As part of the training, Halsor assigned the officers to go shopping at local dispensaries, so they could get a sense of what pot products are out there. Then, a group of volunteers arrived, introduced themselves to the officers, and promptly proceeded to an RV parked in the hotel parking lot where, as payment for their participation, they could legally consume as much pot as they wanted from a plastic tub of edibles, vape pens, joints and other pot products.
When the volunteers returned to the hotel, the officers tested them on a number of measures meant to distinguish the impaired from the sober.
How many quarters are in $1.75? A person who’s impaired might take a while to figure it out.
Walk nine paces, touching toe to heel, along a line, then return. Someone who’s impaired might forget the instructions or have trouble balancing.
Follow a pen with your eyes as an officer moves it around your face. An impaired person’s eyes often show something called “horizontal gaze nystagmus,” in which the eyes jerk when they move to the side. When the pen moves toward the nose, an impaired person’s eyes often show “lack of convergence” — their eyes can’t cross in sync, drifting or shifting around rather than converging on the tip of the nose.
The usefulness of many of these tests are backed up by scientific evidence, but the methods don’t always apply to everyone equally. And they are all subject to — even dependent upon — an officer’s observations, biases, and interpretation.

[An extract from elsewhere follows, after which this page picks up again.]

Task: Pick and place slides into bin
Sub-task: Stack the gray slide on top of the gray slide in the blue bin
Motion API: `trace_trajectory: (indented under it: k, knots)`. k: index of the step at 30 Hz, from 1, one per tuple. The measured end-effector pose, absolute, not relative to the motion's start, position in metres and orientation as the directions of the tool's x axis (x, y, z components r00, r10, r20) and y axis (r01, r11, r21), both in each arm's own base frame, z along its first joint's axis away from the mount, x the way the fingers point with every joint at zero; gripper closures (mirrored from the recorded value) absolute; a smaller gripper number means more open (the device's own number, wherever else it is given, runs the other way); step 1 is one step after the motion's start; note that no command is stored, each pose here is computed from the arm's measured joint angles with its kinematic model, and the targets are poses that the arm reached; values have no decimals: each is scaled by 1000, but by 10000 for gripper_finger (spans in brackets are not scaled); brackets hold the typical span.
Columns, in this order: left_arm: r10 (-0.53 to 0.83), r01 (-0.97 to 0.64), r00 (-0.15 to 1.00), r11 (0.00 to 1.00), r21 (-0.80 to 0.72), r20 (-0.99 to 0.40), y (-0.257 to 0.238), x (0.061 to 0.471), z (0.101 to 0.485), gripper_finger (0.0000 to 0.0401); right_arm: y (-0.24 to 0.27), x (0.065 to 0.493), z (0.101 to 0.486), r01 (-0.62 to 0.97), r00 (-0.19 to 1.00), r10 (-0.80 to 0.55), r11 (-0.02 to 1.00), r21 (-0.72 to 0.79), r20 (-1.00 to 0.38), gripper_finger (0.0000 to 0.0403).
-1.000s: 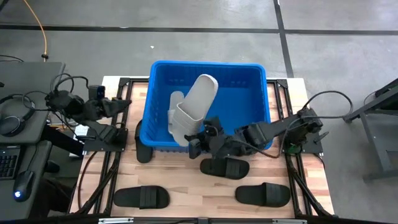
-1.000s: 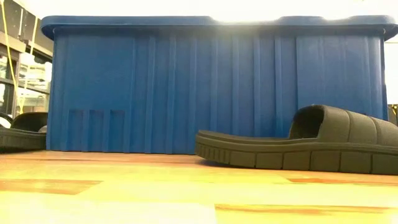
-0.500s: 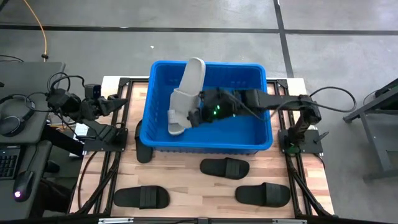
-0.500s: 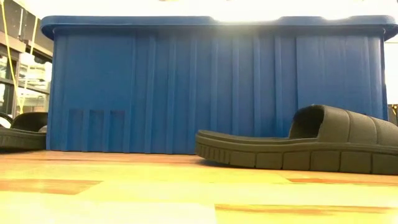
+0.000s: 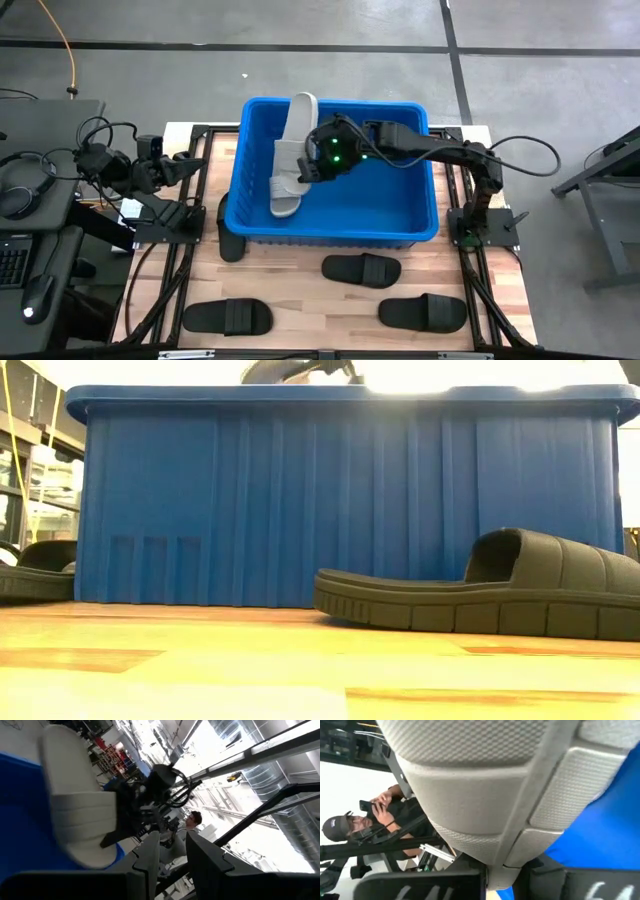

Indeed, one of the volunteer’s results were clear-cut. “She’d be going to jail,” said Rich Armstrong, an officer with Colorado State Patrol, and the others all agreed. But the other three were not.
Officers disagreed about the second woman, who did well on some parts of the tests and poorly on others. “It was a tough one,” said Trooper Tom Davis, also with CSP.
“Yeah, this is one of those subjective areas,” said Rich Armstrong.
The officers determined that, in real life, they would not have arrested the two male volunteers for impairment, even though the male volunteers had consumed a comparable amount of cannabis to the female volunteers.
Enter the scientists. At the Boulder branch of the National Institute of Standards and Technology, nestled among buildings that house atomic clocks and giant lasers, there is a group of researchers dedicated to forensic science. And right now, a few them are all about pot. Measuring it precisely, of course.
Chemical engineer Tara Lovestead is working hard to lay the groundwork for a pot breathalyzer. As federal employees, she and her colleagues can’t actually develop commercial breath tests, but they’re doing the nitty gritty basic research like measuring the fundamental physical properties of THC. The findings could help companies and researchers create reliable devices that correlate chemicals in a person’s breath to their level of impairment.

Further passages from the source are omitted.